YOUR OBJECTIVE =>
Would you transcribe the records below from the line with "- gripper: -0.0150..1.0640" to the line with "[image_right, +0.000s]", ends included, exactly and with nothing more, leaving the pictures out?

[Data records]
___
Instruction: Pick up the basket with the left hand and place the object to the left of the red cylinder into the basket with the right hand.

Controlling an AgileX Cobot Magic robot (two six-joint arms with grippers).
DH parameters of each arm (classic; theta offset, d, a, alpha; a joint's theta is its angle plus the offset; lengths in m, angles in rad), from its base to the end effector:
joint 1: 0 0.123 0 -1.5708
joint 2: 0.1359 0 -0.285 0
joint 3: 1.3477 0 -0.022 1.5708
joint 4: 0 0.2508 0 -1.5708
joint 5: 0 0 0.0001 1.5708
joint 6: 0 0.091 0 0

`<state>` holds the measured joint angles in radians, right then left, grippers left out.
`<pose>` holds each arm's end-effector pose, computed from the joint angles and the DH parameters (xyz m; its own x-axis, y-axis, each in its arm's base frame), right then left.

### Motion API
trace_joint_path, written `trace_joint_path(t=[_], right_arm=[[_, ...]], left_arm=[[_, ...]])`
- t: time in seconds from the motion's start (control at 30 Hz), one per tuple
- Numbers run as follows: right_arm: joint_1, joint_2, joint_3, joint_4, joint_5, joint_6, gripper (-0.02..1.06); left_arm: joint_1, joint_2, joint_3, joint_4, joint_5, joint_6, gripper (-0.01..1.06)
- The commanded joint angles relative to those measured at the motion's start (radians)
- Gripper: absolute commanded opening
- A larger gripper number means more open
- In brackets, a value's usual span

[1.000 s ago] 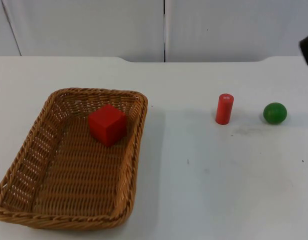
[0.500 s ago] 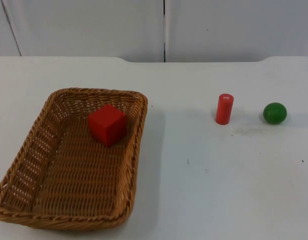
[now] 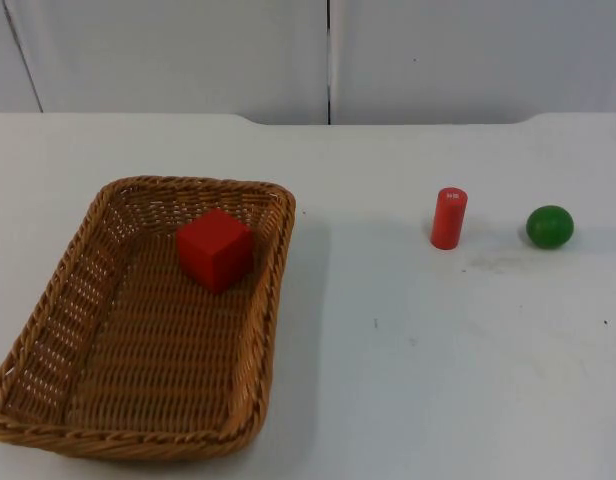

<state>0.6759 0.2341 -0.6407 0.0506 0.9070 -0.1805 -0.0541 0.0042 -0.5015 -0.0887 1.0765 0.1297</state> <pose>0.0195 0.0203 0.3278 -0.2121 -0.3606 -0.9083 -0.6928 0.7110 -0.1205 -0.0056 -0.0068 0.2767 -0.4577 0.1121 -0.8820 0.1632 0.9858 0.0405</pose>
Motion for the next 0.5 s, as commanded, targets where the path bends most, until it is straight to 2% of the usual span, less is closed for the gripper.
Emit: trace_joint_path(t=[0.0,0.1,0.23,0.47], right_arm=[[-0.006,-0.03,0.005,-0.033,0.042,0.043,0.84],[-0.006,-0.064,0.005,-0.051,0.075,0.068,0.84],[-0.006,-0.085,0.005,-0.051,0.114,0.079,0.84],[-0.006,-0.121,0.032,-0.051,0.114,0.084,0.84]], left_arm=[[-0.005,-0.004,0.003,0.003,0.0,-0.017,0.92],[-0.005,-0.004,0.007,0.029,0.0,-0.086,0.92],[-0.005,-0.004,0.007,0.033,0.0,-0.093,0.92],[-0.005,-0.004,0.007,0.033,0.0,-0.093,0.92]])
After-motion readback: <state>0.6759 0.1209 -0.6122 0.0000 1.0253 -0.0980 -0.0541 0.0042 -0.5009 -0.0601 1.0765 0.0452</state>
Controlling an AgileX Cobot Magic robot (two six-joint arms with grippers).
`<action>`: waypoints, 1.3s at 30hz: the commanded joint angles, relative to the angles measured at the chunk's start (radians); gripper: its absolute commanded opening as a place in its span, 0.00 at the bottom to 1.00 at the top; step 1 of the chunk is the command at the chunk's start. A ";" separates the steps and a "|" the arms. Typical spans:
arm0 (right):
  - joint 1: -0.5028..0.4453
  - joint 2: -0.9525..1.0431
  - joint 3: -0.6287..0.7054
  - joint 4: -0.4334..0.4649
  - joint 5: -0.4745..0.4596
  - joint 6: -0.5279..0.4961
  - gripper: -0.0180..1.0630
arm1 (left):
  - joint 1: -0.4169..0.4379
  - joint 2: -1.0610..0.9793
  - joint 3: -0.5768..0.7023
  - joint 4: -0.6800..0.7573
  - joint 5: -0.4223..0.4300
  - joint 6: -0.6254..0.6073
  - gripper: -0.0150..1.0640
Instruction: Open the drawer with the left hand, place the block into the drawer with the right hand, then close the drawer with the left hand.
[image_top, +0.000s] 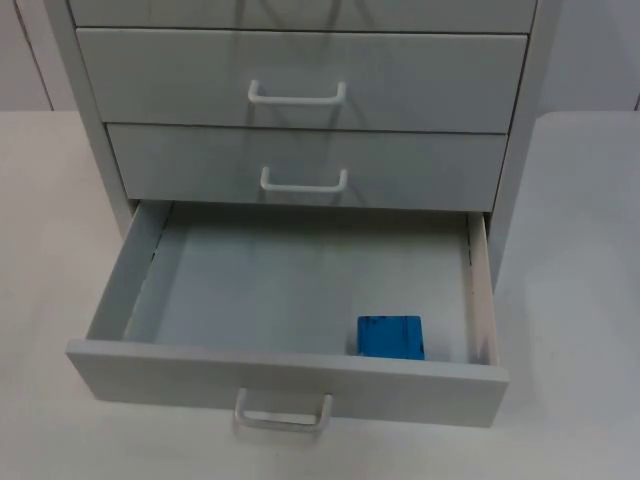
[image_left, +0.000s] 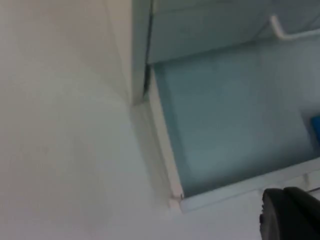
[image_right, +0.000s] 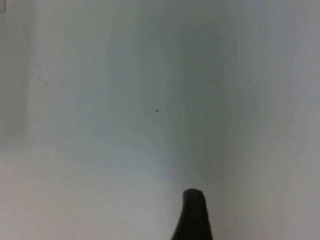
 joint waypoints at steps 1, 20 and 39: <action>0.007 -0.009 0.002 0.004 -0.013 -0.009 0.57 | -0.078 0.030 -0.049 0.036 0.003 0.014 0.01; 0.007 -0.009 0.002 0.004 -0.008 -0.006 0.57 | -0.967 0.353 0.023 1.071 -0.136 -0.462 0.01; 0.007 -0.009 0.002 0.004 -0.013 -0.006 0.57 | -0.972 0.620 0.169 1.317 -0.330 -0.714 0.01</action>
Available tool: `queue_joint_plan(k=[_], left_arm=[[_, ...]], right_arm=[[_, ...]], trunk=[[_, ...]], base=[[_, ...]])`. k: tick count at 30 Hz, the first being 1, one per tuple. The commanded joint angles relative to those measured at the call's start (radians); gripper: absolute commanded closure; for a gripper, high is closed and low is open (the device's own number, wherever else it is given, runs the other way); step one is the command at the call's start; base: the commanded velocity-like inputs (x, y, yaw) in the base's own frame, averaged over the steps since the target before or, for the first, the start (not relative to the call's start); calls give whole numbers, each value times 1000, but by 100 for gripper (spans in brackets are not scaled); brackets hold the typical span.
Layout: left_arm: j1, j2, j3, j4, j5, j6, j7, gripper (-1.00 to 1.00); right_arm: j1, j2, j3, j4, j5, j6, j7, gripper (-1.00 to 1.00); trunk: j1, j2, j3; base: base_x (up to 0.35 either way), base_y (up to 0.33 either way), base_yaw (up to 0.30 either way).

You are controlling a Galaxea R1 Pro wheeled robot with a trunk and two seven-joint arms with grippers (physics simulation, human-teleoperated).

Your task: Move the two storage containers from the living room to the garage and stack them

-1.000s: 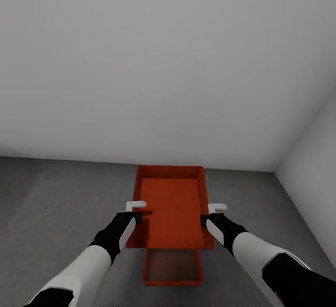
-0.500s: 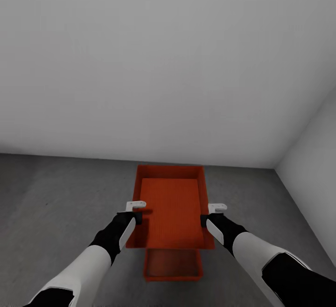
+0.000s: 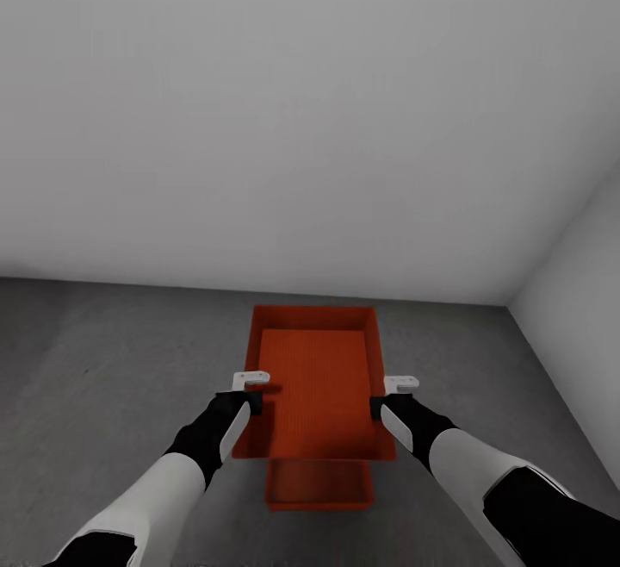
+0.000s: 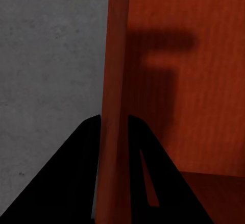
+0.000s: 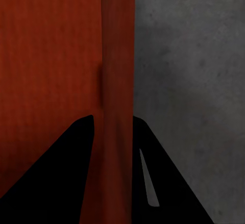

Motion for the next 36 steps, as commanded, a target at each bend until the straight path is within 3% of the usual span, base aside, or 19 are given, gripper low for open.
queue_joint_plan(k=[1, 36], left_arm=[[0, 1, 4, -2, -17, 10, 12, 100], [0, 1, 3, -2, -17, 10, 12, 100]], right_arm=[[-1, -22, -35, -2, 22, 8, -35, 100], [-1, -28, -35, -2, 22, 7, -35, 100]], trunk=[[0, -2, -3], [0, -2, -48]], base=[[0, 0, 0], [0, 0, 0]])
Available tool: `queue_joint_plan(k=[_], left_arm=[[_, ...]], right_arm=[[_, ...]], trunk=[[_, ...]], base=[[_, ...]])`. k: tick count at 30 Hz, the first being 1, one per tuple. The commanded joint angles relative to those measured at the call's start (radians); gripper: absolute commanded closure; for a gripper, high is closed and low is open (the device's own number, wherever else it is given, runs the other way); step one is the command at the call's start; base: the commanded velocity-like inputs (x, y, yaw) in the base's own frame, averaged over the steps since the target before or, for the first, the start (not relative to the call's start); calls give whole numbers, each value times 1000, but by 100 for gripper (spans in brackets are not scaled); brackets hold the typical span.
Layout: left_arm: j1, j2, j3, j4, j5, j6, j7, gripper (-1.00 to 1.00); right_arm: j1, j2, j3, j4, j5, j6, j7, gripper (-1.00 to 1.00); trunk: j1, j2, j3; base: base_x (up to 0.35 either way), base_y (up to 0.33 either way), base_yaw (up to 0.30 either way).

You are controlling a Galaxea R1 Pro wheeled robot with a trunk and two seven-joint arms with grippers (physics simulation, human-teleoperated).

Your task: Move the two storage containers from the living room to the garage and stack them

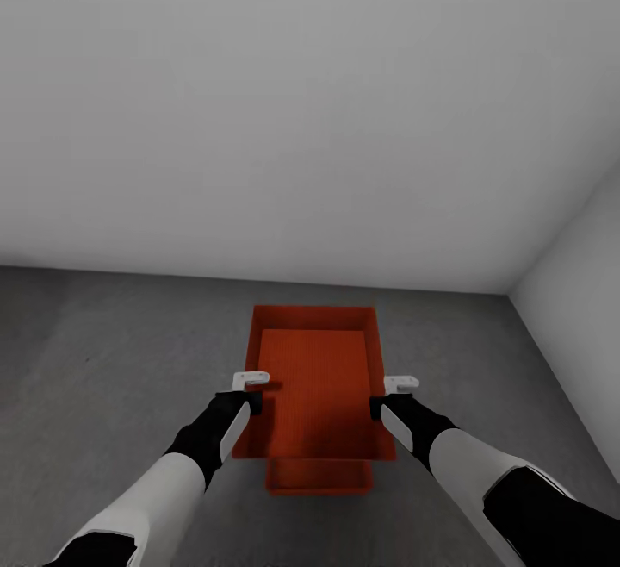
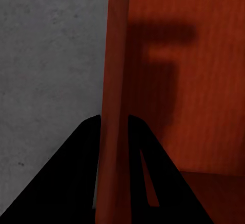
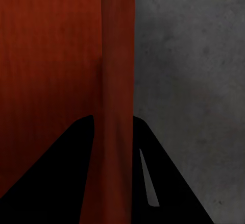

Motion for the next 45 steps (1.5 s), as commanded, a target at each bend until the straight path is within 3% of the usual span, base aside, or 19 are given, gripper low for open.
queue_joint_plan(k=[1, 45], left_arm=[[0, 1, 3, -2, -17, 11, 12, 100], [0, 1, 4, -1, -17, 11, 12, 100]], right_arm=[[-1, -28, -35, -2, 22, 8, -35, 100], [-1, -28, -35, -2, 22, 8, -35, 100]], trunk=[[0, -2, -3], [0, -2, -75]], base=[[0, 0, 0], [0, 0, 0]])
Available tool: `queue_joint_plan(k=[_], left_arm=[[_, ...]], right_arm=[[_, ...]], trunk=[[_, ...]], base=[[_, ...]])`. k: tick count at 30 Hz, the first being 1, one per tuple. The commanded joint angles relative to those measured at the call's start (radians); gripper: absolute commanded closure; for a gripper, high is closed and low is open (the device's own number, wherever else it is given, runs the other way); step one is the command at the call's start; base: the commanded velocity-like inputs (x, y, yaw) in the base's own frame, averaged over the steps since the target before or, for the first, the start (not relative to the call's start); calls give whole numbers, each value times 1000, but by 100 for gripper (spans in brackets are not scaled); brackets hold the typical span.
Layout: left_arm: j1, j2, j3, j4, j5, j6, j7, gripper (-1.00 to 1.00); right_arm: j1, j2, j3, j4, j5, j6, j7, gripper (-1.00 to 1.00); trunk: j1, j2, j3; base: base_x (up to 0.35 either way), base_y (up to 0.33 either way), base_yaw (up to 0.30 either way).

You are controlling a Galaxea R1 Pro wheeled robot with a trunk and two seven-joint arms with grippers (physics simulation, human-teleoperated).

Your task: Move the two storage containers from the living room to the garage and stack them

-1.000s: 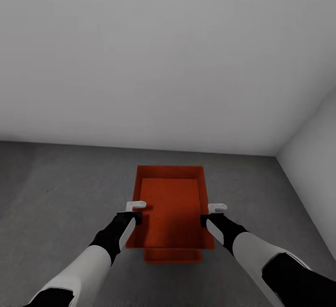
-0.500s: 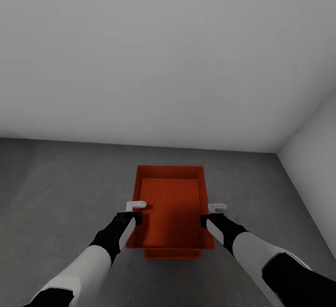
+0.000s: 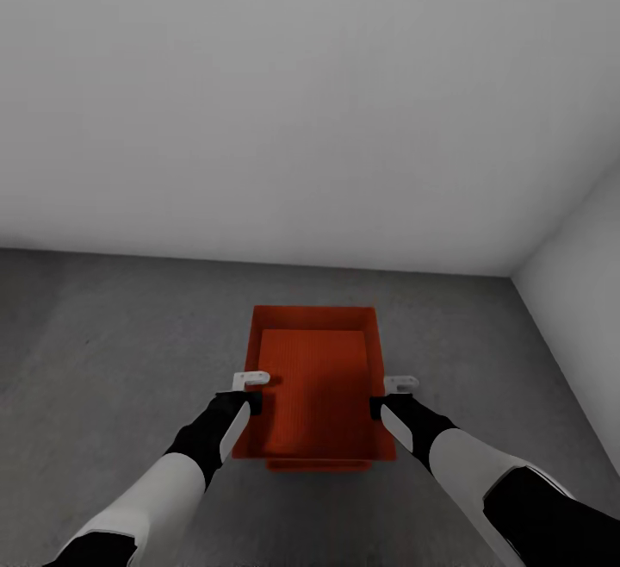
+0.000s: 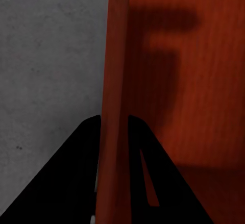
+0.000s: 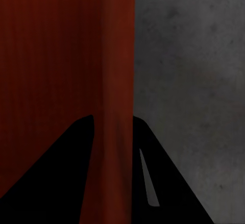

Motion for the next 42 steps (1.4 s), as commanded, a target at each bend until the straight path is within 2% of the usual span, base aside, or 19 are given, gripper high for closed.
queue_joint_plan(k=[1, 42], left_arm=[[0, 1, 3, -2, -17, 11, 12, 100], [0, 1, 4, -2, -17, 11, 12, 100]], right_arm=[[-1, -28, -37, -3, 24, 8, -34, 100], [-1, -28, -37, -3, 24, 11, -34, 100]], trunk=[[0, -2, -3], [0, -2, -70]], base=[[0, 0, 0], [0, 0, 0]])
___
YOUR SOLUTION =>
  - gripper: -0.0150..1.0640
Instruction: Open the drawer with the left hand, place the block into the drawer with the right hand, then close the drawer with the left hand.
[image_top, +0.000s] 
[image_left, +0.000s] 
[image_right, +0.000s] 

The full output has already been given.